What is being asked: Filter out every line below that lacks "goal", and copy the rest.

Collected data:
********
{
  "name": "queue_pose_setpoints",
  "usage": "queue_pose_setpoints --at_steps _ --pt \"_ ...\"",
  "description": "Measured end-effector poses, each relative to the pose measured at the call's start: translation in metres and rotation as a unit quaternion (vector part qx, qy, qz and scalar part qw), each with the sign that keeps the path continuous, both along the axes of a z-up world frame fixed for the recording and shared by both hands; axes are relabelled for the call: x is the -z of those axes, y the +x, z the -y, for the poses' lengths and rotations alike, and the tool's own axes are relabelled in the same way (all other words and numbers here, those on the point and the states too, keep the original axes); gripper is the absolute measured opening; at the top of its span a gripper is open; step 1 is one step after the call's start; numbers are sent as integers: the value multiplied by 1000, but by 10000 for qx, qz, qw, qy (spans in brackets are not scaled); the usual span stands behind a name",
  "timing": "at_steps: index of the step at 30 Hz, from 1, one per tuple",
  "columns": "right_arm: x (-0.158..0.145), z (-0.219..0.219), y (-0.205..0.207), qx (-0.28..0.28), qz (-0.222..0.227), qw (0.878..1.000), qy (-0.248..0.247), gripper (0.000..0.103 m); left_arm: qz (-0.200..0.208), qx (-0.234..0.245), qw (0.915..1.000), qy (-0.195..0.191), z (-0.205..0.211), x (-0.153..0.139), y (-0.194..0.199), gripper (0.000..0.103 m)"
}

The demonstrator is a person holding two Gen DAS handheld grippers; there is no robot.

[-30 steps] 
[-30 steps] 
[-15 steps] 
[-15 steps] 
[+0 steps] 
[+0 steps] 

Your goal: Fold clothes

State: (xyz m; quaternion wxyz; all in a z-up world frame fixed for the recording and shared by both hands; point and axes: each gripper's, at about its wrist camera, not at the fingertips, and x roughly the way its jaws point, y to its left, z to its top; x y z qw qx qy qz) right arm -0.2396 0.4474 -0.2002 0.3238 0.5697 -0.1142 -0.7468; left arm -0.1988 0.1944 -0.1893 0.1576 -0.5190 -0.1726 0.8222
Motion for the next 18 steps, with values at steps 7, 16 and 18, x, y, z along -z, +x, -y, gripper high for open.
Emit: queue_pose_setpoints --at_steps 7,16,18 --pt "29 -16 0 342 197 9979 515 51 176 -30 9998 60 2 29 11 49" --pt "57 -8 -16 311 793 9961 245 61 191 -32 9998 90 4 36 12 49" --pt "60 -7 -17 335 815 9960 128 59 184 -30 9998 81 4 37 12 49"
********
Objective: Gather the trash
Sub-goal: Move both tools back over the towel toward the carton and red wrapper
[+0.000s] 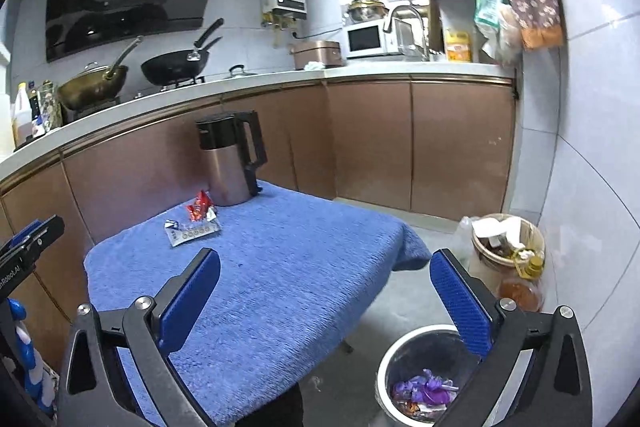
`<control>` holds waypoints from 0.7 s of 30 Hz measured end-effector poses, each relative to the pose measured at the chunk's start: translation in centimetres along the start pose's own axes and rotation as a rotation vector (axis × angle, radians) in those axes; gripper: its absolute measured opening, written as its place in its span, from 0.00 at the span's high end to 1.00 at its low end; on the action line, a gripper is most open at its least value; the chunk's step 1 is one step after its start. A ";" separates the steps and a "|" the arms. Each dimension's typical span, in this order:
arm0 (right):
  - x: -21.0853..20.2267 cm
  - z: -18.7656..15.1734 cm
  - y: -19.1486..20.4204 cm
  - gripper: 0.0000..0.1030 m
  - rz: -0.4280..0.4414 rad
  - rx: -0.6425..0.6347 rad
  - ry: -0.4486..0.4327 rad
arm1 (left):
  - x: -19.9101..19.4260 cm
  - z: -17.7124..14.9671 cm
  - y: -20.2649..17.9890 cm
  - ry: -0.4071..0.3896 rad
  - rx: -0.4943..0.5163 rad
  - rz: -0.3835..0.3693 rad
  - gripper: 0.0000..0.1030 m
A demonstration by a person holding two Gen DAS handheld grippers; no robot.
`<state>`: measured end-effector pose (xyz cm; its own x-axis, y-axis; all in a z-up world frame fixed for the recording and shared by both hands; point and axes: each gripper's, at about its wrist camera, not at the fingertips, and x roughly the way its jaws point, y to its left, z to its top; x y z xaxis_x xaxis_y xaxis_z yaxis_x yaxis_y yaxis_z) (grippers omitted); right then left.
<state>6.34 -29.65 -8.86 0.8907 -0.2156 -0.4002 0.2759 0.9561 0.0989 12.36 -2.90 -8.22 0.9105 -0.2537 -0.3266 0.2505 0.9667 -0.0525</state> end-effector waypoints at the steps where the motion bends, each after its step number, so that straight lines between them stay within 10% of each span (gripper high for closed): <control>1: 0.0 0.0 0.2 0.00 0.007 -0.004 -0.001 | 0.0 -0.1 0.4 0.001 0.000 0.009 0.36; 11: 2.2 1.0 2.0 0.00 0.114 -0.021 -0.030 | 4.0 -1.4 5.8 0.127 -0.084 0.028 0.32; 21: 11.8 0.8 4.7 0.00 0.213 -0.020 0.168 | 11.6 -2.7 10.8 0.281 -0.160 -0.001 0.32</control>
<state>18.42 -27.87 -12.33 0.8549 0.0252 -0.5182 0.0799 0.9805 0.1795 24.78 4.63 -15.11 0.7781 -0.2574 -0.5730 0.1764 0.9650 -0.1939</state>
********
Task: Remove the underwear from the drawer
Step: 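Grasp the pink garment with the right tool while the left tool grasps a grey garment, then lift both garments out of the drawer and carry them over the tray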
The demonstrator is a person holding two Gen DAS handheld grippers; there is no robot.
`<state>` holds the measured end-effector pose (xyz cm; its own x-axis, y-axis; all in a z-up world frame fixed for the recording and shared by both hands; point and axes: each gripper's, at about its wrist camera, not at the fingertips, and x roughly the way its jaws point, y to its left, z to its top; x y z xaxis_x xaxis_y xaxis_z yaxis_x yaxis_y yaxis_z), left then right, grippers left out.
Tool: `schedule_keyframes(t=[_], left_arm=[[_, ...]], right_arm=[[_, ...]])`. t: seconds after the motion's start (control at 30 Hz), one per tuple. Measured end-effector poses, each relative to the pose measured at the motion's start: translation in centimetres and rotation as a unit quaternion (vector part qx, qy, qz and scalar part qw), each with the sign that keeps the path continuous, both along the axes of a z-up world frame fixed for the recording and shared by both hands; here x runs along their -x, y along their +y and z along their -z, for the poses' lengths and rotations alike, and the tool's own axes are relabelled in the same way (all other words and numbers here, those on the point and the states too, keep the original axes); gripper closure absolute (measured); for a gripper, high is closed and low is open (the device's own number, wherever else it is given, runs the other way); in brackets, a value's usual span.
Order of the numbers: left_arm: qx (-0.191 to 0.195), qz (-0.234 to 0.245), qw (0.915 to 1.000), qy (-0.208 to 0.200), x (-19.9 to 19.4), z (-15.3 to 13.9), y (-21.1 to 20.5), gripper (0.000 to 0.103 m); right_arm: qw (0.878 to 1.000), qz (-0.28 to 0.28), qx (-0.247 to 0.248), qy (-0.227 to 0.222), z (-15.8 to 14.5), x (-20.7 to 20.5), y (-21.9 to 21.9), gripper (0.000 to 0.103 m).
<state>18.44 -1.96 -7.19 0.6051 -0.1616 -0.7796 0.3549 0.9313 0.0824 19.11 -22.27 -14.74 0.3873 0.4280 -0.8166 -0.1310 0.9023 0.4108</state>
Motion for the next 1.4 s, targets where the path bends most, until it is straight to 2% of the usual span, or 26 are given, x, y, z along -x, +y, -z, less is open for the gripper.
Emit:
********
Task response:
Your goal: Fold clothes
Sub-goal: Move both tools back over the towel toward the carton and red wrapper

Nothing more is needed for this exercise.